SEGÚN UN ESTUDIO
La dirección era la correcta, las señas venían en la otra carta, rara, pero con membrete oficial. Una colonia en el extrarradio, un camino de tierra al final de la colonia, un edificio abandonado al final del camino, una recepción vacía. Un puto exilio. Recordaba un estudio publicado en la prensa que clasificaba a los potenciales suicidas en dos grupos; los de bajo riesgo, personas de baja autoestima, problemas conyugales, consumo de drogas, riesgo de exclusión social y escasas habilidades para tratar los asuntos cotidianos de una forma madura, ahí estaba ella, y los de alto riesgo, que se resumían en personas con enfermedades mentales y antecedentes autolíticos. También en ese grupo se la podría incluir. Sin embargo, según el artículo, el ochenta por ciento de los suicidios el año pasado fueron cometidos por personas pertenecientes al grupo de bajo riesgo. El artículo concluía orgulloso con la siguiente afirmación, “el noventa por ciento de los individuos de alto riesgo nunca se suicidará”. Con dos cojones. El mismo estudio era en la práctica una incitación al suicidio, una patada en el culo a ese que se lo piensa demasiado, ahí, al borde de la cornisa. De alto riesgo, nunca lo harás, de bajo riesgo, no tienes güevos. ¿Y este edificio? ¿A quién coño se le habría ocurrido ubicar el programa antisuicidios en un edificio de cinco plantas? Tal vez al mismo funcionario que le encargaron la valoración de los riesgos. Ahí tienen, señoras y señores beneficiarios, un techo, cinco plantas y un suelo contra el que estrellarse lejos de la vista de la sensible sociedad que no admite reclamaciones. No. Ni siquiera había nadie en recepción para darte tales instrucciones. Volvió a leer la surrealista carta del ministerio de bienestar social. Bienestar. “Como alternativa al suicidio, le recomendamos acogerse al programa de seguimiento y prevención… tal y tal y más tal.”

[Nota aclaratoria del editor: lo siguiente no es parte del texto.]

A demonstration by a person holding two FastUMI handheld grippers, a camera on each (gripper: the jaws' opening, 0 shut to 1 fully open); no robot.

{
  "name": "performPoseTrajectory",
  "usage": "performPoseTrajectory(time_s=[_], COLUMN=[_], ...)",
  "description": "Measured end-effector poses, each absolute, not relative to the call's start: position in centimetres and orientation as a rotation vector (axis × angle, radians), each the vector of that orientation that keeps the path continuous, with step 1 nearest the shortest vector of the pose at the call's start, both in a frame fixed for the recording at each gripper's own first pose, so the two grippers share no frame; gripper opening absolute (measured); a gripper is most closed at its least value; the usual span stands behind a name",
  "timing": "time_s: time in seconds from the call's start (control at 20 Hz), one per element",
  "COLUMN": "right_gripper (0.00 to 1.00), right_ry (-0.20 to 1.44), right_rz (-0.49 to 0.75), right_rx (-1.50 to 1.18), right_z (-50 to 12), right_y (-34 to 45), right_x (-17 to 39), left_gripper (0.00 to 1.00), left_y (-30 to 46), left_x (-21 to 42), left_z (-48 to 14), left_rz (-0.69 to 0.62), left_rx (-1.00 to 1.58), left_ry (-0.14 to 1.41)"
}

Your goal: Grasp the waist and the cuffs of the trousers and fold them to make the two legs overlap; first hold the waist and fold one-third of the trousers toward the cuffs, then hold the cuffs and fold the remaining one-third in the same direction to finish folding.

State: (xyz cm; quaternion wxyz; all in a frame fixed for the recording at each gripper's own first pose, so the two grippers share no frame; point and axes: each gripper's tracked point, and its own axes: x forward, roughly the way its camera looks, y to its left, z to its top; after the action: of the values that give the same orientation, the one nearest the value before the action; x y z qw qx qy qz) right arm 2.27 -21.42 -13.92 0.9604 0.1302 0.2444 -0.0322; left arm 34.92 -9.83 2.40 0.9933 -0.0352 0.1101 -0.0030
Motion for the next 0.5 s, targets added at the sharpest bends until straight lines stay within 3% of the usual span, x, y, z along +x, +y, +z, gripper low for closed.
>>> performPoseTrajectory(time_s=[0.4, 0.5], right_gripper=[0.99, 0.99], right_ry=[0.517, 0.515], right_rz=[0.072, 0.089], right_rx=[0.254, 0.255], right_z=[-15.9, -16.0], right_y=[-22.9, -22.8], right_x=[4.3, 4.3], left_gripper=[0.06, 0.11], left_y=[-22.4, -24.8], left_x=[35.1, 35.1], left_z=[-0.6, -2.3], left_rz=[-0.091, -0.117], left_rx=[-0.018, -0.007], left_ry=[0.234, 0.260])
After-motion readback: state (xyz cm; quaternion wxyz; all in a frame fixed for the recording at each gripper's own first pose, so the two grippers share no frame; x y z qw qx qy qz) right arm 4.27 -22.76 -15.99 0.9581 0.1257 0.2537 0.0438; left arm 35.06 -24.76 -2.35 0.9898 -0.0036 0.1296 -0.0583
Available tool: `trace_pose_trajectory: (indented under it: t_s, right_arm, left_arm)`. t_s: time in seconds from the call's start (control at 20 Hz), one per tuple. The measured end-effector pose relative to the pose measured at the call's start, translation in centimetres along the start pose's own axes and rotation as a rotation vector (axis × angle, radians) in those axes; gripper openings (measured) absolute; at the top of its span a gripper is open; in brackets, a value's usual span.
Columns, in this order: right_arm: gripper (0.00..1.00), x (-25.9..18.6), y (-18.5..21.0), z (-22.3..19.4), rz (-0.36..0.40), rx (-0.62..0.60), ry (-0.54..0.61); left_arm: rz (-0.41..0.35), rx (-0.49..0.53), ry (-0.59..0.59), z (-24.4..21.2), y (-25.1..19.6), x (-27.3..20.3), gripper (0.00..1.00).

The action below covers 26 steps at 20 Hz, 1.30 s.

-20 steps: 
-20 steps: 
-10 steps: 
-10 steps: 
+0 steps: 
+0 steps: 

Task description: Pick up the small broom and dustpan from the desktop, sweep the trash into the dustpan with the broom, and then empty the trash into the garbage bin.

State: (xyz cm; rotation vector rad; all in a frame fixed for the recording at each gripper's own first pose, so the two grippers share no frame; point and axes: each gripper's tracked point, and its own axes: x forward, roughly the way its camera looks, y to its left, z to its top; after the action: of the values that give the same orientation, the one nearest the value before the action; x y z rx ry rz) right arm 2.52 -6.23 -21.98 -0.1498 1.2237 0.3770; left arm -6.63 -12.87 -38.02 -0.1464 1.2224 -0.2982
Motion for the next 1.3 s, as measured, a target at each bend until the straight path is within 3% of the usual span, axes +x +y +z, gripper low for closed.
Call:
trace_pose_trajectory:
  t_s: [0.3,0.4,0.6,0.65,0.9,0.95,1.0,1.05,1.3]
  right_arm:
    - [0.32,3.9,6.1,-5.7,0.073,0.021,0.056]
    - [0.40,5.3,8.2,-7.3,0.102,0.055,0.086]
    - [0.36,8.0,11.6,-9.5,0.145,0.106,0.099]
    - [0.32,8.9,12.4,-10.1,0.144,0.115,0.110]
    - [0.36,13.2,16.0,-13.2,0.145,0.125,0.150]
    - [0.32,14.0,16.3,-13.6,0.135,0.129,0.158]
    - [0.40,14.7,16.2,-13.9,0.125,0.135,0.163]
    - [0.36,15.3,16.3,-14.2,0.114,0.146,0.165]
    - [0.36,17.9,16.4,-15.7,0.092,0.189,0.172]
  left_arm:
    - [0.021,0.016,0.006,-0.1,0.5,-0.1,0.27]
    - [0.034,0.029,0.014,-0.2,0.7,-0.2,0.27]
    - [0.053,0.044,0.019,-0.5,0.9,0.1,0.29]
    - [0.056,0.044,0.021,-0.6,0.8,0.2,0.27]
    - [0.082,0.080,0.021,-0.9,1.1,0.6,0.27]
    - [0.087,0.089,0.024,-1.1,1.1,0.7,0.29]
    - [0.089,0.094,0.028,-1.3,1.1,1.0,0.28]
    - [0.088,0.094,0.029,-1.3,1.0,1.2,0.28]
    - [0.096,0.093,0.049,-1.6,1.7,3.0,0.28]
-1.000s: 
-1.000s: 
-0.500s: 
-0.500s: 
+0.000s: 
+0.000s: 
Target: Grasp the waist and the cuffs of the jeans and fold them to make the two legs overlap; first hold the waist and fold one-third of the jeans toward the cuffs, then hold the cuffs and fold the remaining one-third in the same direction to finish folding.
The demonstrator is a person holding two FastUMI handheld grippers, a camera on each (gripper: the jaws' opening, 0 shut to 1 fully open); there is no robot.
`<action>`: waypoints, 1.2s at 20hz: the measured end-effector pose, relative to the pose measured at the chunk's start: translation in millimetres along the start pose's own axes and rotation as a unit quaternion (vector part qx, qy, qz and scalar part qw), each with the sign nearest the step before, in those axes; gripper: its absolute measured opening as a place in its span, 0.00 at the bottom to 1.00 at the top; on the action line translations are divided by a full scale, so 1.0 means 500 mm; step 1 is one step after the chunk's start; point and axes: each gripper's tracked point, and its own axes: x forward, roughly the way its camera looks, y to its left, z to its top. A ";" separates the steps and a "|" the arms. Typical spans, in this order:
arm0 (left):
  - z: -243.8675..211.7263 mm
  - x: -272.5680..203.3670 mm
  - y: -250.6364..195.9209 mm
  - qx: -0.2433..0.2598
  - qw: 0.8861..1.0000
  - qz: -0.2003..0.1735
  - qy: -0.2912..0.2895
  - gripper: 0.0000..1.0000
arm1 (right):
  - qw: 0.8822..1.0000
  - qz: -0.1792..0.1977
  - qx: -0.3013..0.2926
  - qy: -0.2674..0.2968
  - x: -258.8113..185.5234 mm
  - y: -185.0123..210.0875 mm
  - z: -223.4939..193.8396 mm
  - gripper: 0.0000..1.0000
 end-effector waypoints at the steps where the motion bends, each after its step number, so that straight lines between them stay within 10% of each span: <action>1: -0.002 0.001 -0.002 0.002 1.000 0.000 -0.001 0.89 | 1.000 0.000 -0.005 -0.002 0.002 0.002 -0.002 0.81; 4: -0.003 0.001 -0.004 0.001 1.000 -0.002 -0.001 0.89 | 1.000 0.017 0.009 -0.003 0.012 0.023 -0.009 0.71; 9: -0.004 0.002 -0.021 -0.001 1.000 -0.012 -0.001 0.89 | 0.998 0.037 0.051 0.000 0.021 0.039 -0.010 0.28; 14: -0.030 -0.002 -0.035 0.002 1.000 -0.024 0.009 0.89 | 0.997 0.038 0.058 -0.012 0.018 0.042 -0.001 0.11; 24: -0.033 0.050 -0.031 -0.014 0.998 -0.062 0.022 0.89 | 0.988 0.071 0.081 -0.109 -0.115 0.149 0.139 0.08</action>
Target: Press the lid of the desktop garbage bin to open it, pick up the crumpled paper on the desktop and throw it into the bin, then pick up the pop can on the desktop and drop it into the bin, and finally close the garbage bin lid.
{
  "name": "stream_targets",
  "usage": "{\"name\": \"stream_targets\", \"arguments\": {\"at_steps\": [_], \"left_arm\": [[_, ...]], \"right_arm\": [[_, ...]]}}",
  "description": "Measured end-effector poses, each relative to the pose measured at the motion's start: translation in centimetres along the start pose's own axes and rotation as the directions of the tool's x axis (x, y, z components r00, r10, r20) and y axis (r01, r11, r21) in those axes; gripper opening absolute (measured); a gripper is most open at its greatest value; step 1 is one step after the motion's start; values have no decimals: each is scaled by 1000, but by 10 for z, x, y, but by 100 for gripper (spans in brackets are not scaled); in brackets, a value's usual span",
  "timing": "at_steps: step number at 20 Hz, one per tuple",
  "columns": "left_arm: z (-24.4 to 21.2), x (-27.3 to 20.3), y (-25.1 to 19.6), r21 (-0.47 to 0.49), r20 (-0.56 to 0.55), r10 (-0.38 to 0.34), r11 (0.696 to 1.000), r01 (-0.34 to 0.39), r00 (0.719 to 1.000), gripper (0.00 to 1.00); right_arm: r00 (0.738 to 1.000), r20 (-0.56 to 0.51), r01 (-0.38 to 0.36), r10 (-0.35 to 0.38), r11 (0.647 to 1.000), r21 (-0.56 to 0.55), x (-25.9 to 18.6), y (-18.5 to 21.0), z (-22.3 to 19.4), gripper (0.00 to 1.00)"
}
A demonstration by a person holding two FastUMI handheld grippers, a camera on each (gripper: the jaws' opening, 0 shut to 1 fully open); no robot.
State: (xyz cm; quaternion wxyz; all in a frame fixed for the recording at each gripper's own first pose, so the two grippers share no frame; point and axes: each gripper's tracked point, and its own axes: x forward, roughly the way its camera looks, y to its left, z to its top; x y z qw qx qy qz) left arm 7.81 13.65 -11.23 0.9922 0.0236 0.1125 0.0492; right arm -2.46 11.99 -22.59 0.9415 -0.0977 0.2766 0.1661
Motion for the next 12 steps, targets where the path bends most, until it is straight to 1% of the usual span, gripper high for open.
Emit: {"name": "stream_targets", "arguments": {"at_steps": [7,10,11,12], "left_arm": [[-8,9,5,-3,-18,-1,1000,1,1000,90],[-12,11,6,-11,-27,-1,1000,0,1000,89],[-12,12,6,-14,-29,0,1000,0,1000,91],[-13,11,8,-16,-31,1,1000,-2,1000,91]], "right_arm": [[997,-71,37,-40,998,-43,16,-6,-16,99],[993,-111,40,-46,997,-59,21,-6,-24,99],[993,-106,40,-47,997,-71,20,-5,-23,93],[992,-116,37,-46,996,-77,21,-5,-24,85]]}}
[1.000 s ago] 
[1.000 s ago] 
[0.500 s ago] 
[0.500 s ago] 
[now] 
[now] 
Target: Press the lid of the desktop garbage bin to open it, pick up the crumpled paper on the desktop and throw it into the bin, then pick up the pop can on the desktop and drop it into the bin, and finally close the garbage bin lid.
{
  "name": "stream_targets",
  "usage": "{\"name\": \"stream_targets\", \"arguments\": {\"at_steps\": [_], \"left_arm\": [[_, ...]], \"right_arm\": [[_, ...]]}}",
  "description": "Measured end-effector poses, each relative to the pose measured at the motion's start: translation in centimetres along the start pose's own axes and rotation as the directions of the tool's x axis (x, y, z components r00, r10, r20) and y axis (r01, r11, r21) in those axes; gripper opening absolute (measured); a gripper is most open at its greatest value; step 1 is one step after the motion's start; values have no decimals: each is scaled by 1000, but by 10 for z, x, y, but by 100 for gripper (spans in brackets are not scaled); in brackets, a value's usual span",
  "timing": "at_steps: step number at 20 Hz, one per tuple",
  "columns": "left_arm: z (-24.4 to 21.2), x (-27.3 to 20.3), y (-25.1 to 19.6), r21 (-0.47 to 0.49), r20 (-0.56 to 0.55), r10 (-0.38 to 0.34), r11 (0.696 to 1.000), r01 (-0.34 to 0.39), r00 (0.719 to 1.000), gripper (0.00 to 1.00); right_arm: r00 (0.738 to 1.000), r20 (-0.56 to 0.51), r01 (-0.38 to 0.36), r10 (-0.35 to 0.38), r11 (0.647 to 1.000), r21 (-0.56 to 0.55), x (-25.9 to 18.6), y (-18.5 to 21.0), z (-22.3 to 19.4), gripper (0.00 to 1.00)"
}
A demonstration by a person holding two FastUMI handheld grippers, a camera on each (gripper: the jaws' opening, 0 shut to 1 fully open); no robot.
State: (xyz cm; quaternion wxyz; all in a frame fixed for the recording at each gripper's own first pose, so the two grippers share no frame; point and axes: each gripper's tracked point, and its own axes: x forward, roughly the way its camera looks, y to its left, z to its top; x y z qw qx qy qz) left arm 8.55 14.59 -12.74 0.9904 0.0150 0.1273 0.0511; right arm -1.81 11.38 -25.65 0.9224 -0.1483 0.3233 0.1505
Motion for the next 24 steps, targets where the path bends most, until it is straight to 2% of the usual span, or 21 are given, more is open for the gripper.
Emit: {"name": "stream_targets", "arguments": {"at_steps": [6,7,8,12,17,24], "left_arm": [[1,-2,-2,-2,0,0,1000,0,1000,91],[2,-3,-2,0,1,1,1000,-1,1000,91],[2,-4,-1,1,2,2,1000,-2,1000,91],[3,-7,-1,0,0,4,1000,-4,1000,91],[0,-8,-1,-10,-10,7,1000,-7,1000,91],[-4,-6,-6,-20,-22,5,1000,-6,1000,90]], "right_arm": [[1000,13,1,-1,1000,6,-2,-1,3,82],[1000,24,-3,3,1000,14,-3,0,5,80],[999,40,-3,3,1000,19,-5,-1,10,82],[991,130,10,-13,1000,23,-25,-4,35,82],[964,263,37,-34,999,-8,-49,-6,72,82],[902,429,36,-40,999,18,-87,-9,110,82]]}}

Como nadie vino a recibirla, tampoco nadie se lo impidió, decidió instalarse por su cuenta en una de las habitaciones de la primera planta. La primera al lado de la escalinata estaba cerrada. Las tres siguientes tenían las ventanas rotas. La última estaba bien. Una cama, una mesita, un armario empotrado vacío, un cuarto de baño con ducha y una pastilla de jabón. De puta madre, pensó. Más de lo que tenía en su propio piso. No había papel en el váter, pero aún tenía la orden de desahucio. Por primera vez en años se le quiso dibujar una sonrisa en su lánguida cara. Parecía que el programa empezaba a funcionar, esa era una prueba. Estiró el cuello de la camiseta y sintió subir su cálido olor corporal, no del todo desagradable. Necesitaba una ducha. Se duchó, se enjabonó bien, se masturbó y pensó una canción. Seguro que funcionaba porque qué sino ganas de vivir podían ser aquellos síntomas, ducharse, masturbarse, pensar canciones. Menuda putada, no obstante. Ahora era la habitación la que apestaba, el pasillo, el edificio entero. Intentó abrir la ventana pero le resultó imposible, edificio antisuicidios. ¿Quién coño iba a querer tirarse de una primera planta? Como mucho se rompería una pierna o un brazo y… Ah, claro, habría que hospitalizarla, un gasto más para la madre sociedad. Inasumible y, por tanto, desaconsejado. Imaginó anteriores beneficiarios reventando las ventanas asfixiados por el olor de su propio abandono. Volvió a ponerse la misma camiseta y el hedor se atenuó. Terminó de vestirse y al fin pudo respirar tranquila. Había pasado el peligro. Lo mejor sería no ducharse muy a menudo.